While there have been better and more faithful adaptations, Jurassic Park is so universally adored that it has to be included as a successful journey from page to screen. Crichton must have known he was on to something though, when Universal bought the rights to the film before the book was even published. The book is far more serious in tone and spends more time musing on the philosophical and moral implications of bringing the dinosaurs back to life, but yet again Spielberg knew when to push and when to pull and captures the spirit of the novel beautifully.

Watchmen by Alan Moore & Dave Gibbons (Book: 1986-87 / Film: 2009)
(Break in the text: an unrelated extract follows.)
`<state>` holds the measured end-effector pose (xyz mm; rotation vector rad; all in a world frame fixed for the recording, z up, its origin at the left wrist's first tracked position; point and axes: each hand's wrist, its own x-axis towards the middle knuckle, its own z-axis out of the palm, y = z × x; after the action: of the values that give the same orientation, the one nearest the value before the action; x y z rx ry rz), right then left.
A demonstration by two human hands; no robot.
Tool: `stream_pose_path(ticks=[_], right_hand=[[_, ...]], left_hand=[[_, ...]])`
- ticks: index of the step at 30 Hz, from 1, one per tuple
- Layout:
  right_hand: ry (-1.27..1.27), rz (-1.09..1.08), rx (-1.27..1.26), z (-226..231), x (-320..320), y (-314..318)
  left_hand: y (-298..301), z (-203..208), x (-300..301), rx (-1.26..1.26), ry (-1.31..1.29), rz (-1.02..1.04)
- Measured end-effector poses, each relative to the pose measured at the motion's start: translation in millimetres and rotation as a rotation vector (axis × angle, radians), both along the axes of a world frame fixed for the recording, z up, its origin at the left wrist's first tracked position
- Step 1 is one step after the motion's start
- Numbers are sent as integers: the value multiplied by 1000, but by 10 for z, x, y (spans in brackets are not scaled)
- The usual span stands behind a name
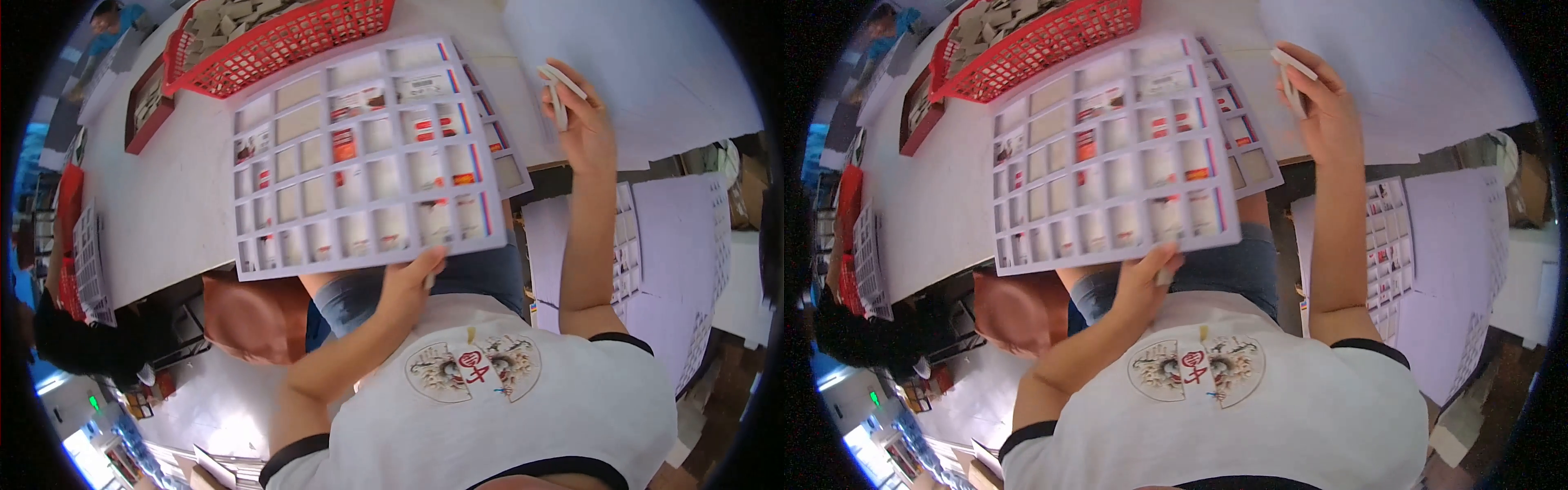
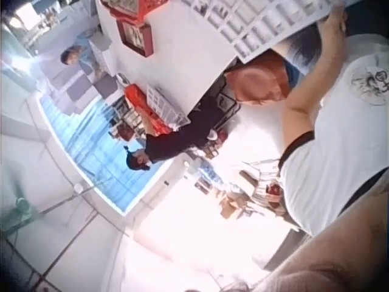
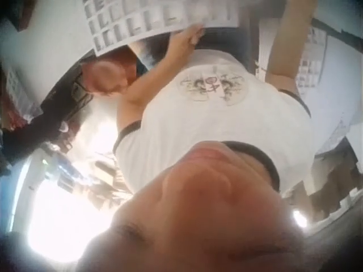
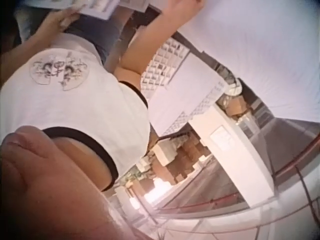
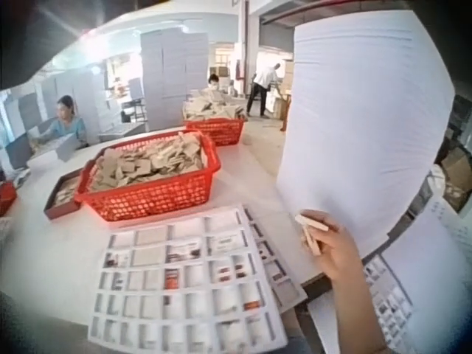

Watchmen is not a great movie. It's overlong, it's totally not what we're used to with superhero movies and basically, it's boring. Despite that, it's still one of the best screen adaptations of them all. Another one long considered unfilmable until Zack Snyder took up the challenge, the director was apparently so determined to do the graphic novel justice that he kept basically EVERYTHING. The result is nothing if not impressive: almost every shot is a direct recreation of the frames of the original, while most of the dialogue is lifted straight off the page. The film suffers as a result, but it's flawed perfection.

Do Androids Dream of Electric Sheep? by Philip K. Dick [adapted as Blade Runner] (Book: 1968 / Film: 1982)

In a 1981 letter, science fiction author Philip K Dick said this about Blade Runner: "This is not science fiction ... it is futurism ... [it] is going to revolutionise our conceptions of what science fiction is, and, more, CAN be." High praise indeed. And he was right – Ridley Scott's rain-soaked, 'lived-in' LA of the future was unlike anything audiences had seen before and arguably haven't seen since. Of course, Blade Runner's legacy in other areas is disputed. There are several versions of the film, famous tales of on-set tensions exist and the ending is hotly debated 30-plus years later. But that goes to show just how valuable an artefact it is.

Misery by Stephen King (Book: 1987, Film: 1990)

There have been countless adaptations of King's work for the big and small screens, some more successful than others. So for every Shawshank Redemption there's a Tommyknockers, for every Shining there's a Dreamcatcher.

But for us Misery is a clear number one. The violence of the novel is toned down, but the heart-stopping battle of wits between prisoner and captor is perfectly translated to the screen. Director Rob Reiner called it a "chess match."

There are tons of outstanding King adaptations but Misery is, to date, the only one to win an Oscar (Cathy Bates for Best Actress).